Raymond L. Ledesma has been an athlete, army medic, engineer, bar owner, writer, husband and father. At age 88, he recently learned to play guitar. But in some ways, he’s just getting started.

“My ambitions for the rest of my life are to get a boulevard in Sacramento named after my grandpa, who was a famous saddle maker, and get a book published,” Ledesma says.

Endless ambitions have taken Ledesma around the world. As a kid growing up in Fruitridge and Curtis Park, he attended C.K. McClatchy High School where he played baseball and football. When he got drafted, he attended medic training in San Antonio before spending six months in Korea.

When it became known that Ledesma was a baseball player, he was offered the chance to play in Japan while serving as an X-ray technician. That’s where he befriended fellow Sacramentan and future major league baseball coach Harry Dunlop.

When he left the service in 1955, Ledesma returned to Sacramento, got married and went to work for Western Electric installing telephone lines in Sacramento, Santa Rosa and Stockton. When he tired of that work, he moved to San Francisco with his wife and son and studied electrical engineering at University of San Francisco.

The next career stretch followed his talent for meeting the right people at the right time. He was offered a job installing communications systems in San Bernardino, which led to a job at McClellan Air Force Base. That led to top-secret work in Japan, Hawaii and Germany, installing critical communications infrastructure. He landed back in Sacramento in 1988 and retired—sort of.

“I kicked around after I retired, but then I bought some equipment and ended up doing lawns and cleaning HUD homes,” Ledesma says. “My wife was a beautician, so we also owned beauty shops.”

During a chance visit to Branson, Missouri, the couple spotted a sign advertising furnished condos for sale, so they bought one. Their neighbors happened to be music stars including Andy Williams, Glen Campbell and Charley Pride, whom they befriended.
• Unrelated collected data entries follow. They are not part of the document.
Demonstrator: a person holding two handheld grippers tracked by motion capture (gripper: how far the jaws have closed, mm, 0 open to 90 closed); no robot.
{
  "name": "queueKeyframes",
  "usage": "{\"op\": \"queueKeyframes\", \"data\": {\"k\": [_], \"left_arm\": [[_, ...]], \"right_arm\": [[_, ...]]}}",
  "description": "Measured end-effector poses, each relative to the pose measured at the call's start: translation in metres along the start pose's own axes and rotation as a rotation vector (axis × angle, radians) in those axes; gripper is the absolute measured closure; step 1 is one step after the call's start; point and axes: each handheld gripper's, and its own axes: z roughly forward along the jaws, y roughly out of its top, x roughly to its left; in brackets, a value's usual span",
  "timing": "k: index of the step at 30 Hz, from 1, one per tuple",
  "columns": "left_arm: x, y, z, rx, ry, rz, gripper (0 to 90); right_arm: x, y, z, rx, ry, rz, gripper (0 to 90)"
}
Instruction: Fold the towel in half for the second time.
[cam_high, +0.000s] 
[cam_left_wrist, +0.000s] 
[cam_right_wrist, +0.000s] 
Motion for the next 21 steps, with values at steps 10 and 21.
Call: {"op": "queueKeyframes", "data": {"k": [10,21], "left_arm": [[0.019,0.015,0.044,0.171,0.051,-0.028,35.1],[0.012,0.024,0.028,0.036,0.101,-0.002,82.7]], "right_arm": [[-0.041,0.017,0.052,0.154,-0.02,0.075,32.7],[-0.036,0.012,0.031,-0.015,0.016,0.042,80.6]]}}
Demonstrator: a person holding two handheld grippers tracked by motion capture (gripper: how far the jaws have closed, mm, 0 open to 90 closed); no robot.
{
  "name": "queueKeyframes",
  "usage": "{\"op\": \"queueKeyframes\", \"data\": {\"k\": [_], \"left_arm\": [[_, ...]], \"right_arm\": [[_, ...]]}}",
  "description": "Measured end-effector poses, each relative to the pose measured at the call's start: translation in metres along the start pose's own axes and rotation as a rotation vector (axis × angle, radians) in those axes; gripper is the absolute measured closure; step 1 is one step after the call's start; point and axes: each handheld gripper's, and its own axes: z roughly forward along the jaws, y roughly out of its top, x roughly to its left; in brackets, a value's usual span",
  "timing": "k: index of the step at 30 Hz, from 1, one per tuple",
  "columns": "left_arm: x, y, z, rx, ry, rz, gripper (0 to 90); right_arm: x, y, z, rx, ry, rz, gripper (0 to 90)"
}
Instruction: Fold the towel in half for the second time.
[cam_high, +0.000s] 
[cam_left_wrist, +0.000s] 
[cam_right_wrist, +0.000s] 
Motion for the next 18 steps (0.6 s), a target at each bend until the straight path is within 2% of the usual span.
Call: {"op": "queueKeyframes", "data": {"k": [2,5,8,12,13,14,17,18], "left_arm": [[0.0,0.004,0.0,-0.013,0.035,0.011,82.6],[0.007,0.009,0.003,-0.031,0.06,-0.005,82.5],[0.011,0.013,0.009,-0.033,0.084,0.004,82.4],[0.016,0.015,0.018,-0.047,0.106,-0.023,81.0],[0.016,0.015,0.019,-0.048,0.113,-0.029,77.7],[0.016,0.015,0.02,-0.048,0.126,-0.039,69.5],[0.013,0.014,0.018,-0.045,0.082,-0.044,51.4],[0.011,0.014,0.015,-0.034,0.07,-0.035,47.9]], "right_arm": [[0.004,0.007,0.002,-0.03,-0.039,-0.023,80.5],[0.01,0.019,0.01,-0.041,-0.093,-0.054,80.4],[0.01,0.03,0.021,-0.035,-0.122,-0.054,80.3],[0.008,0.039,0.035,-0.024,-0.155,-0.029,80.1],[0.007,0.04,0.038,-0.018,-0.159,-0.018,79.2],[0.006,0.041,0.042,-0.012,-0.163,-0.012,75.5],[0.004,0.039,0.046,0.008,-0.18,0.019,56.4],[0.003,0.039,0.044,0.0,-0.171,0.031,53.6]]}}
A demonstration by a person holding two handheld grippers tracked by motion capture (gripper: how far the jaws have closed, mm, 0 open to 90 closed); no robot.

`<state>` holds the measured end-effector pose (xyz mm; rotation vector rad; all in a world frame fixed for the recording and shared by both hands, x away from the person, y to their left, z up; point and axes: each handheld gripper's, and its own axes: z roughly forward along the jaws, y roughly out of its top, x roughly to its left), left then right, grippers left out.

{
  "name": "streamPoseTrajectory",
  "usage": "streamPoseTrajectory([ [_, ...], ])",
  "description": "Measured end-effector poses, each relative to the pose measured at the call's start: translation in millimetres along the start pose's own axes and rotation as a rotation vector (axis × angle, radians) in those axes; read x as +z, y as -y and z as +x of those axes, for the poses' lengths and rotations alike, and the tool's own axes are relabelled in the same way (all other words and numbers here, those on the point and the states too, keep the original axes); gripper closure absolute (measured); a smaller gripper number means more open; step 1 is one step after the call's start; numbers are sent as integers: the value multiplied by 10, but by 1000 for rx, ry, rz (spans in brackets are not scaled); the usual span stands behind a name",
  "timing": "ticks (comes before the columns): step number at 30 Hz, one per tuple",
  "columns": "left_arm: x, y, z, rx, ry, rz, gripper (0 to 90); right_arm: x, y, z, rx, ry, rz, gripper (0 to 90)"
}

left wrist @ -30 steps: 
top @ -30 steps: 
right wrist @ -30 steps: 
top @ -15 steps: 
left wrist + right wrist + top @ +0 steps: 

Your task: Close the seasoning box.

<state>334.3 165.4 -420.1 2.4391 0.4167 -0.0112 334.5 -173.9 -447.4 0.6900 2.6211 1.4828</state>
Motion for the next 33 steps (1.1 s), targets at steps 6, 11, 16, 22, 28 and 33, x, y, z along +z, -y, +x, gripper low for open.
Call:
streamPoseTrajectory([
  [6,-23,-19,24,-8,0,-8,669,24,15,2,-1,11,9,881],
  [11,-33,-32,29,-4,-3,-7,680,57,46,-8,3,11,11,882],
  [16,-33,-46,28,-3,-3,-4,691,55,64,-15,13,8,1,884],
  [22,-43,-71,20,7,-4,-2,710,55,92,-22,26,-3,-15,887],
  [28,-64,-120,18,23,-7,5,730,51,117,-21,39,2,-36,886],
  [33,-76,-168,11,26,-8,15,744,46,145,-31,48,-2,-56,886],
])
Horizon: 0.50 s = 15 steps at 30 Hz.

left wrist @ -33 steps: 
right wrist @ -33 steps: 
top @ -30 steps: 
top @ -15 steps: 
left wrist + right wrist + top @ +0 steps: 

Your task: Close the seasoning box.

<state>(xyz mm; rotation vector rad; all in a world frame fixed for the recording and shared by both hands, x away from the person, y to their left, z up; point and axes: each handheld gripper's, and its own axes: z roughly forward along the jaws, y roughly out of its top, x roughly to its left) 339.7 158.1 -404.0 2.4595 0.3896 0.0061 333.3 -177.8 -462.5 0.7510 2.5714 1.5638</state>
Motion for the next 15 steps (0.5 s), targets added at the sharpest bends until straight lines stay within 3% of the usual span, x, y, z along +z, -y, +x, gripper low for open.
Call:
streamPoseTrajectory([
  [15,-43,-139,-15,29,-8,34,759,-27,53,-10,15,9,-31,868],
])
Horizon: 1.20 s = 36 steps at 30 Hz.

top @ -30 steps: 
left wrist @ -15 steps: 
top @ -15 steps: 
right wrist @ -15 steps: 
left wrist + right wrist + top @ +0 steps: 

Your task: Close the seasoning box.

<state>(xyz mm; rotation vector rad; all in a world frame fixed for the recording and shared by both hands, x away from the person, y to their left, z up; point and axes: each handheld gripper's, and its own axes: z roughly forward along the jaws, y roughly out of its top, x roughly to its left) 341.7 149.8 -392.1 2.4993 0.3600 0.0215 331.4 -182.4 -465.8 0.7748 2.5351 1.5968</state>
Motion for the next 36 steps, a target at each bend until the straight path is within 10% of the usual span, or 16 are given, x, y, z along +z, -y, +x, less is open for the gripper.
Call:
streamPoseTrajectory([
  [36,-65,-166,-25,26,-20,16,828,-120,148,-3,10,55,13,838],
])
The adventurous couple took over the bar and grill at the local country club. “My wife is a chef and told the owner the food could be better, so he handed her the keys,” Ledesma says.

When the Ledesmas returned to Sacramento to sell their home on 24th Street, Raymond was again on the hunt for something to do. Someone suggested he write a book. After some research, he did. “I had maybe read three books in my whole life, so I had to find out what it was,” he says. “I had to learn how to type. I wrote ‘Antonio’s Journey’ with one finger—it took me five years!”

Ledesma now has three books to his name: “Antonio’s Journey,” which is loosely based on his grandfather’s emigration from Italy to California; “Corsair,” about love and bravery in World War II; and “50 Years in a Kid’s Game,” Harry Dunlop’s autobiography that Ledesma co-wrote. The history buff also writes short stories and history pieces and travels to schools and clubs to talk about California history.

When he’s not writing, Ledesma golfs, fishes and visits far-flung family members: A grandson plays soccer in Germany, a son is a world-class surfer in San Diego, a daughter has a vineyard in Oregon, and another son and daughter live in Sacramento.

He hopes to convince his Branson music buddies to perform a concert for Guitars 4 Vets, a nonprofit that offers free guitar lessons to veterans. Ledesma himself is a graduate and says it helped immensely after his wife’s death last year.

“When I’m not doing anything, I pick up the guitar and try to make music,” Ledesma says. “One of these days, it’ll happen.”